• In the case of Redgrave v Hurd [1881] 20 Ch. D. 1, the court held the representation doesn’t have to be proven correct or wrong if the party still relied upon it and was induced into the contract as a result.
  • This contract law case is about rescission, misrepresentation and specific performance of a sale of business.

Facts of the Case

  • C is a solicitor who advertised an accommodation for another elderly solicitor.
  • D responded to the advertisement and after correspondence eventually consented to a contract to purchase the suburban residence for £1600.
  • D did not complete the contract on the grounds that the business had little value.
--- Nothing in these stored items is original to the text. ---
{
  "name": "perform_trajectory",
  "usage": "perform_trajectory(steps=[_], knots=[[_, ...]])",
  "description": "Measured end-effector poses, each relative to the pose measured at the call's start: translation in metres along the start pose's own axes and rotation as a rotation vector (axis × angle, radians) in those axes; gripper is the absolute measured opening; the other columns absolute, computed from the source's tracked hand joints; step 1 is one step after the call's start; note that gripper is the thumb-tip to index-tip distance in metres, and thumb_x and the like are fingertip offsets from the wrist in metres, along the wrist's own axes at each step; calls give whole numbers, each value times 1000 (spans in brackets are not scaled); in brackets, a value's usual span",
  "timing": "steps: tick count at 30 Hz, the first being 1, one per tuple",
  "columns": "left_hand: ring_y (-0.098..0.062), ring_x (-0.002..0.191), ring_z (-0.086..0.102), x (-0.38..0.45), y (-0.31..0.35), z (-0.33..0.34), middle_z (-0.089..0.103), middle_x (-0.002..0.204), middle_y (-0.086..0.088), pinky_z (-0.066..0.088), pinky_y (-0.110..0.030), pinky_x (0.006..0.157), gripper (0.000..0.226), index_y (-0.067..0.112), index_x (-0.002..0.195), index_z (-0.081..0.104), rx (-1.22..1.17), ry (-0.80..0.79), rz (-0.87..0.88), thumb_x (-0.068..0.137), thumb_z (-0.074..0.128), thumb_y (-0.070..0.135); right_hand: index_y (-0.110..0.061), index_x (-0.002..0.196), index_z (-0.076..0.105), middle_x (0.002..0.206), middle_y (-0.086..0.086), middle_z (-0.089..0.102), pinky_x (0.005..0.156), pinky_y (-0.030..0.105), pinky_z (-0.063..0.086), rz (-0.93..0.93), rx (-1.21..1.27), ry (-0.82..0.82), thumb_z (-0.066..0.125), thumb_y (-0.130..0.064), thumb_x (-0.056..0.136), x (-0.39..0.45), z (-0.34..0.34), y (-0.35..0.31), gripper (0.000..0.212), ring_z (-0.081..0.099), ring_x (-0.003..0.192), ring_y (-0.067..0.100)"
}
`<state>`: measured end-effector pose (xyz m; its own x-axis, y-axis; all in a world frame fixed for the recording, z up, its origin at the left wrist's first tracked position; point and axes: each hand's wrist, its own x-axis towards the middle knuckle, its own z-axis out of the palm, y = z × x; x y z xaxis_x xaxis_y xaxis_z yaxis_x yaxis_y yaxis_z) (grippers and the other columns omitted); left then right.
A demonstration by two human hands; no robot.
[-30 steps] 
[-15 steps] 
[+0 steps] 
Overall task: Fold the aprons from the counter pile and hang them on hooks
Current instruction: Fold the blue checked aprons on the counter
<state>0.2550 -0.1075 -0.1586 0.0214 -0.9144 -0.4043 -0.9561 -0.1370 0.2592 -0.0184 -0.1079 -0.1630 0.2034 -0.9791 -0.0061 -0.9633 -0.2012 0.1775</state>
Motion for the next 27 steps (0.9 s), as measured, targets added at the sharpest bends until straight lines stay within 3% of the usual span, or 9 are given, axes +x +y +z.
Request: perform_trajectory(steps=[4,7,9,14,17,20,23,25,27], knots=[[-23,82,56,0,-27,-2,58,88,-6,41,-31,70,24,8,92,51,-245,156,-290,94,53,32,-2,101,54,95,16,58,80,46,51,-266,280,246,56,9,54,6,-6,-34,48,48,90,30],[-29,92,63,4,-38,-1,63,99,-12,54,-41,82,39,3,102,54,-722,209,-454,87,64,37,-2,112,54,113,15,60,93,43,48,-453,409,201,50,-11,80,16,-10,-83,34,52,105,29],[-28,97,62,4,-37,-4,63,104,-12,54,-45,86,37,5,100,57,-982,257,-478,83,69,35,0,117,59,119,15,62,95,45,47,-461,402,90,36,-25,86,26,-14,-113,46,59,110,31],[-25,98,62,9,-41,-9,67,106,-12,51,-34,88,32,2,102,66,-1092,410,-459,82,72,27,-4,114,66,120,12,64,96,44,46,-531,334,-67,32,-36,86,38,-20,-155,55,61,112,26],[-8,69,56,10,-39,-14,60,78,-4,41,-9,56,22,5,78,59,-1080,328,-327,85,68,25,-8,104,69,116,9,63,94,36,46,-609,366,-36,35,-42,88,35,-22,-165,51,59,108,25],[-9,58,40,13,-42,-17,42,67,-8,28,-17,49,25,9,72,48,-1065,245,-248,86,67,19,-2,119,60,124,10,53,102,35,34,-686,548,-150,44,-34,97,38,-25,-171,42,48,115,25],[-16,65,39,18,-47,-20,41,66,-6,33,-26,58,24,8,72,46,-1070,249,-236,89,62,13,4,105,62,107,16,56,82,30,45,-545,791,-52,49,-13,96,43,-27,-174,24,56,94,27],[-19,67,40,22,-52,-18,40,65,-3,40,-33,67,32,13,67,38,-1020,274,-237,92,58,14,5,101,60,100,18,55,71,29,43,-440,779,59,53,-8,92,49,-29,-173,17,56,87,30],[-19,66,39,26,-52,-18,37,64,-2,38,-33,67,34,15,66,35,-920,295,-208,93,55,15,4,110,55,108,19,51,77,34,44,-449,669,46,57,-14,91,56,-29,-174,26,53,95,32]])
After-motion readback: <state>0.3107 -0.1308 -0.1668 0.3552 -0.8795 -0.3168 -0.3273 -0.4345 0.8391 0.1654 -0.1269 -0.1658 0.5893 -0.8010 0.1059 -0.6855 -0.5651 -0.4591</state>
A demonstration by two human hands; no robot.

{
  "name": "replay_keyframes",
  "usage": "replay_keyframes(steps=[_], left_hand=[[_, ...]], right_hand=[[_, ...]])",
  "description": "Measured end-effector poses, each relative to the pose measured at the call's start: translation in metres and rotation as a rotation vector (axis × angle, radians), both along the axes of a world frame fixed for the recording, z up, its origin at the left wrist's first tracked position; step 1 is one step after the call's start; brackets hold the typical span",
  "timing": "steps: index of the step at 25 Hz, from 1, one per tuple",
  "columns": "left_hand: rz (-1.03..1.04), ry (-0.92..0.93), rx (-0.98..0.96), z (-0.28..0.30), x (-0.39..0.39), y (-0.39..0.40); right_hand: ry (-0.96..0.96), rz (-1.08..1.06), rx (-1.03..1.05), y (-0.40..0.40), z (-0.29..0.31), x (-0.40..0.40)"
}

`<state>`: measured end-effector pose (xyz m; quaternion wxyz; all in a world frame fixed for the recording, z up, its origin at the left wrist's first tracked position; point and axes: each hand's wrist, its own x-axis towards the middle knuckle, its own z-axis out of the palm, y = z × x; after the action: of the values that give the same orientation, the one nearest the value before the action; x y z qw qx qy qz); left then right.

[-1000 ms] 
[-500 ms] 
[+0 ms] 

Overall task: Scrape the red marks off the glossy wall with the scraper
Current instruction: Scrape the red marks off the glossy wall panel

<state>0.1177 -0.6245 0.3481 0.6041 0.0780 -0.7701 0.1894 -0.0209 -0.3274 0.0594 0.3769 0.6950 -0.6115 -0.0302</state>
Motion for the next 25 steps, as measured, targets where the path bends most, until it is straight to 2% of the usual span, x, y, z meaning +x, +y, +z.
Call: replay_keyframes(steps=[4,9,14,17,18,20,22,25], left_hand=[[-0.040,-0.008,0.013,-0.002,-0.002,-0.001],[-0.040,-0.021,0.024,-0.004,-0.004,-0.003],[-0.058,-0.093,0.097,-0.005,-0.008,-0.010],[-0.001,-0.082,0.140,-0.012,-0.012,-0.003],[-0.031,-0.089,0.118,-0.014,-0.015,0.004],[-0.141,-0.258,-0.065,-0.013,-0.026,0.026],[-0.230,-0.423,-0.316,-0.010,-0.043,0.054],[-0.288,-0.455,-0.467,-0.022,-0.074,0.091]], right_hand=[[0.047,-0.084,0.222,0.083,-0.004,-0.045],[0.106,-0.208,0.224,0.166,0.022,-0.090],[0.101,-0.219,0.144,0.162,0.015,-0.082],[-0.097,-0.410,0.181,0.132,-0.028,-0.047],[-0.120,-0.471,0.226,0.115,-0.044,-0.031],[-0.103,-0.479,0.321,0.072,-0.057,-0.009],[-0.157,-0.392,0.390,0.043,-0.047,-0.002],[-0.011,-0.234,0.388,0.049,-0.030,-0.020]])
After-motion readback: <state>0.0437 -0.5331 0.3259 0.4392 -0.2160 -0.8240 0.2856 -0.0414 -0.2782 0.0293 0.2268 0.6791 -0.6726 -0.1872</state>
C contended that this was specific performance.
  • D rebutted this claiming C misrepresented the business and requested for damages for the loss of turning down his practice.

Issues

  • Should the contract have been completed?
  • Should the contract be rescinded due to misrepresentation?

Held by Court of Appeal

  • Appeal allowed – D could rescind the contract after relying on the misrepresentation even though D could have discovered the truth of C’s representation.

Jessel MR

Misrepresentation

  • Previous decision should be reversed because D was induced to consent to the contractual obligation based on C’s material false statements.
  • “No man ought to seek to take advantage of his own false statements”.
  • This case is similar to Attwood v Small [1838] 6 Cl F 232 because both cases bring up the issue of reliance on representation. Similarly in this case “reasonable diligence” should have been applied to ascertain whether the facts were true or false but it’s not a valid defence.
  • “Where you have neither evidence that he knew facts to shew that the statement was untrue, or that he said or did anything to shew that he did not actually rely upon the statement, the inference remains that he did so rely, and the statement being a material statement, its being untrue is a sufficient ground for rescinding the contract”.

Lush LJ

Burden of proof

  • D’s contract should be terminated based on the misrepresentation concerning the business.
  • “Where a false representation has been made it lies on the party who makes it, if he wishes to escape its effect in avoiding the contract, to shew that, although he made the false representation the Defendant, the other party, did not rely upon it. The onus probandi is on him to shew that the other party waived it, and relied on his own knowledge. Nothing of that kind appears here”.